# nursing advice



## adamkarenjack (Sep 5, 2010)

Hi there
Is there anyone out there that can give me a bit of advice.I have just received my NZ nurse registration but while in the process of waiting for it immigration jiggled the points and now instead of the 140 points we should have had its now 120 which puts us in the pool & who knows if or when we may be pulled .With a job offer we think we have 190 points which is great.
Can anyone suggest a good nursing agency as they all seem to want to have "solo" rights to you & I have no idea who is good or bad.
Also what are the chances of getting a nursing job with no visa of any type.It feels a bit like a chicken/egg situation.
Karen


----------



## Song_Si (Jun 11, 2010)

Hi -see this thread

If you want to work for on of the major hospitals suggest you contact direct; as an example, this from the Wellington hospital site 
Once you have checked your eligibility we can help suitable candidates gain residency and gain their practice certificates. You don’t need to go to an employment agency.​
also from their website, and this is consistent throughout the country's District Health Boards:
. . . is committed to filling its own vacancies. Occasionally some roles prove difficult to fill and in such instances we may consider applicants via recruitment agencies​
Best wishes for your job search


----------



## adamkarenjack (Sep 5, 2010)

many thanks for your advice song si, i will get onto it as soon as possible.

karen


----------



## petrac (Oct 24, 2009)

Hi

Do you have any idea of where in NZ you want to be based, once you do then google the District health boards. On their individual websites they offer advise about how to go about applying for jobs overseas and what each can offer to help you settle in. 
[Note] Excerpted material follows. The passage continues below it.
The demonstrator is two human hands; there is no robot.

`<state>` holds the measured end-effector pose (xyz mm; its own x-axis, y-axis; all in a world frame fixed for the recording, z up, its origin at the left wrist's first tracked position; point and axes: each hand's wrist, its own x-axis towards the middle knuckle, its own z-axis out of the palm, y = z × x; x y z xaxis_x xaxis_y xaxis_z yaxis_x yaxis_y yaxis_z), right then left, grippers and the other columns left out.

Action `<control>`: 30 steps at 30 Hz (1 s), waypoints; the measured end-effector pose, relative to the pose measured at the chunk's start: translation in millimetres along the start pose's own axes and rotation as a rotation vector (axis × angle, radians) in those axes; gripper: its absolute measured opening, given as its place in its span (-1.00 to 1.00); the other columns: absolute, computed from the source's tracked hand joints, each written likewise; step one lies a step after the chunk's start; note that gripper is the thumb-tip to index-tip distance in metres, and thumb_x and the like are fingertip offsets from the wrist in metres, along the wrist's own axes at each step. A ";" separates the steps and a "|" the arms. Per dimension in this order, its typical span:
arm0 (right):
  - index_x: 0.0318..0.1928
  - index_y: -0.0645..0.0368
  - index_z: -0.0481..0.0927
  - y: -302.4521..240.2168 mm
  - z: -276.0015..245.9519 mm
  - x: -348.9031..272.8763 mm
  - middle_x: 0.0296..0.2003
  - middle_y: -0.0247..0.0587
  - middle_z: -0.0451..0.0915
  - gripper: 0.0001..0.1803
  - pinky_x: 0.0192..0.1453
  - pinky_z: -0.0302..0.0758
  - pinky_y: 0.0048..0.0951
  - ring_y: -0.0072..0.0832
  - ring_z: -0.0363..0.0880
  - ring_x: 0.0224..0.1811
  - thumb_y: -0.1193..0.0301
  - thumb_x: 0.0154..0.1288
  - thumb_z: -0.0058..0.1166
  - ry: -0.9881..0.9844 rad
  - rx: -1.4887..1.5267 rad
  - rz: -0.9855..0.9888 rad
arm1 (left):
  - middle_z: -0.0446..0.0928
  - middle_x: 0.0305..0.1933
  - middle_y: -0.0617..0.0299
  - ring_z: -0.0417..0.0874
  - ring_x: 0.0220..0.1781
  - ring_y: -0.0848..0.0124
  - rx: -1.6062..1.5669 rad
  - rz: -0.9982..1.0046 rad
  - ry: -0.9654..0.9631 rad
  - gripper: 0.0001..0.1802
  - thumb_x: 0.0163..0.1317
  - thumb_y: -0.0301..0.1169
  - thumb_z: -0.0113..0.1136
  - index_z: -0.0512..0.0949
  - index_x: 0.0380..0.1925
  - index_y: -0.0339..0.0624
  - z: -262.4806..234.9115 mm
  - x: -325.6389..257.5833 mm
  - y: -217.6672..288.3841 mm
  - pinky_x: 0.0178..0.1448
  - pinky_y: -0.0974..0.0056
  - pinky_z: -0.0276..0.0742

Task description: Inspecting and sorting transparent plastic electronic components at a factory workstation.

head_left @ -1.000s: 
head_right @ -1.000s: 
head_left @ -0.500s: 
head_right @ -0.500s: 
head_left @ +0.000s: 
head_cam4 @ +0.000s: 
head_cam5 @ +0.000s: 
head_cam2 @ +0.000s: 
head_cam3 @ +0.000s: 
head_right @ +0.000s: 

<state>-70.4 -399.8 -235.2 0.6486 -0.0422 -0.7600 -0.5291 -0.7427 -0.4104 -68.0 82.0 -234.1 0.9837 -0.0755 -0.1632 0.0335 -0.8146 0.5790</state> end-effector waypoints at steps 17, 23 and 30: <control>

I was lucky enough to head over with a job offer and didn't need to use an agency so can't really advise on agency sole rights over you.

let us know how you get on.

P


----------



## adamkarenjack (Sep 5, 2010)

Hi P

Thanks for that.Did you find getting a job offer without a visa a problem.Most of the health boards seem to say dont apply unless you are eligible to work ie.. have a visa.

Karen


----------



## petrac (Oct 24, 2009)

Hi Karen,

I was lucky as i had the job offer first and then went and got the visa. I am aware of other nurses as well that have gone down this route. 

If you have your nurse registration for NZ you are 3/4 of the way there to be eligible to work over here. You may find that if you contact the Health Boards that you are interested in and explain that you are at this point and that may be all they require. Its a catch 22 situation really - if you have a definite job offer then immigration love you and it bumps your points up however the health boards are cautious just in case immigration decline for some reason. I am aware that there are health boards that put alot of time, energy and money (from relocation packages, training and mentoring) into recruiting someone from overseas, the nurse works for a few months and then decides that NZ is not for them and head back home. 

My partner came over with Tonix (nursing agency), she sent her CV and highlighted where she wanted to work. They found a job, organised a telephone interview (she had to then put in her EOL), they paid her fares to come over, put her up in a hotel for 3 weeks, made sure she settled in and then left her to it so she didn't have any ties to them.. and yes nearly 5 years later she is still in the same job but can leave and find another if she wanted. 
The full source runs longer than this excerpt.